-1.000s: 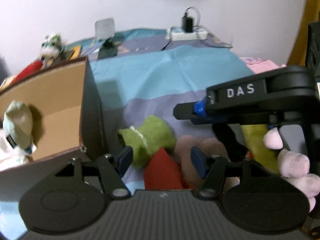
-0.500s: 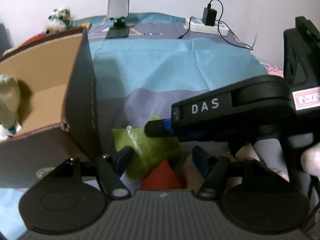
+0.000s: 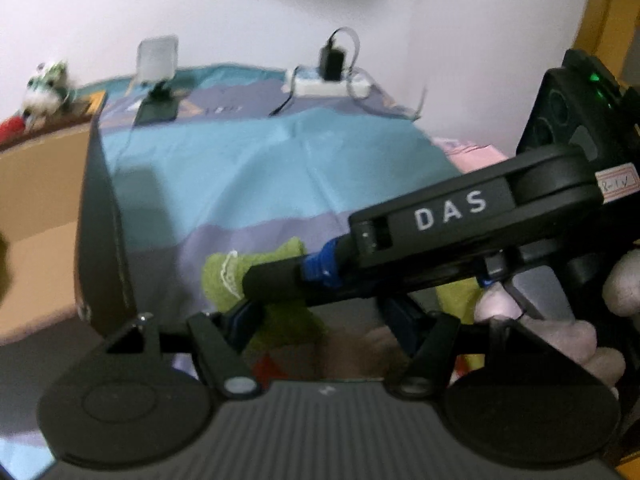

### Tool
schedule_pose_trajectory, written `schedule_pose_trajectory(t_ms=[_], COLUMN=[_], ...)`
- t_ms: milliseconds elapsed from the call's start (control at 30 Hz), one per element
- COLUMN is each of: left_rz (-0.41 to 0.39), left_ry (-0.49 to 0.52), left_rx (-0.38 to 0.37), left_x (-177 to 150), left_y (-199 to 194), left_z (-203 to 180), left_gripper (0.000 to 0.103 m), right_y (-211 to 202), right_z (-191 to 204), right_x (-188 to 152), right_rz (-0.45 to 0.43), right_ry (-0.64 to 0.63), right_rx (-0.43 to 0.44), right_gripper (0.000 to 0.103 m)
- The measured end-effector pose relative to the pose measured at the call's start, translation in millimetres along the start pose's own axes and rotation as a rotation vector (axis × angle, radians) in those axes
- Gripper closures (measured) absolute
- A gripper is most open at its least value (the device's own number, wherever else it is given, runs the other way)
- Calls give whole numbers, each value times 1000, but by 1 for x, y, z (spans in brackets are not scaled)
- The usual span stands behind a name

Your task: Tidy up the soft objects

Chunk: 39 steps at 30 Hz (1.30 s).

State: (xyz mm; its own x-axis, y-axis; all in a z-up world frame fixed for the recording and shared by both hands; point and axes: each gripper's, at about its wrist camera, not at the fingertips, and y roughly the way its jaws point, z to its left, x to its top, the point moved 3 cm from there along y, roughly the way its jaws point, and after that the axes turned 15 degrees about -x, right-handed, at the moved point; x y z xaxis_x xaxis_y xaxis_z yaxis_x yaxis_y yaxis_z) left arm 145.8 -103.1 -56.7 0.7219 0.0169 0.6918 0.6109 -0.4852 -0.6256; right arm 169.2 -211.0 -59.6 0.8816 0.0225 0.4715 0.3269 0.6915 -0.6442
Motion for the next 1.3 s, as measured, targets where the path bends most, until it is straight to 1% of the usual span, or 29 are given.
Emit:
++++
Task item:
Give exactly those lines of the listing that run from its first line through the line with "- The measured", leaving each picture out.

Task solution:
-1.000s: 
-0.500s: 
+0.000s: 

### Tool
schedule_pose_trajectory, written `schedule_pose_trajectory(t_ms=[_], COLUMN=[_], ...)`
- t_ms: milliseconds elapsed from the call's start (control at 30 Hz), one per element
- COLUMN is each of: left_rz (-0.41 to 0.39), left_ry (-0.49 to 0.52), left_rx (-0.38 to 0.37), left_x (-177 to 150), left_y (-199 to 194), left_z (-203 to 180), left_gripper (0.000 to 0.103 m), right_y (-211 to 202), right_z (-191 to 204), right_x (-188 to 152), right_rz (-0.45 to 0.43), right_ry (-0.64 to 0.63), right_rx (-0.43 to 0.44), right_gripper (0.000 to 0.103 m)
- The measured end-effector pose relative to the pose measured at the call's start, translation in millimetres along the start pose's own axes and rotation as a rotation vector (axis × angle, radians) in those axes

Output for this exercise is now complete.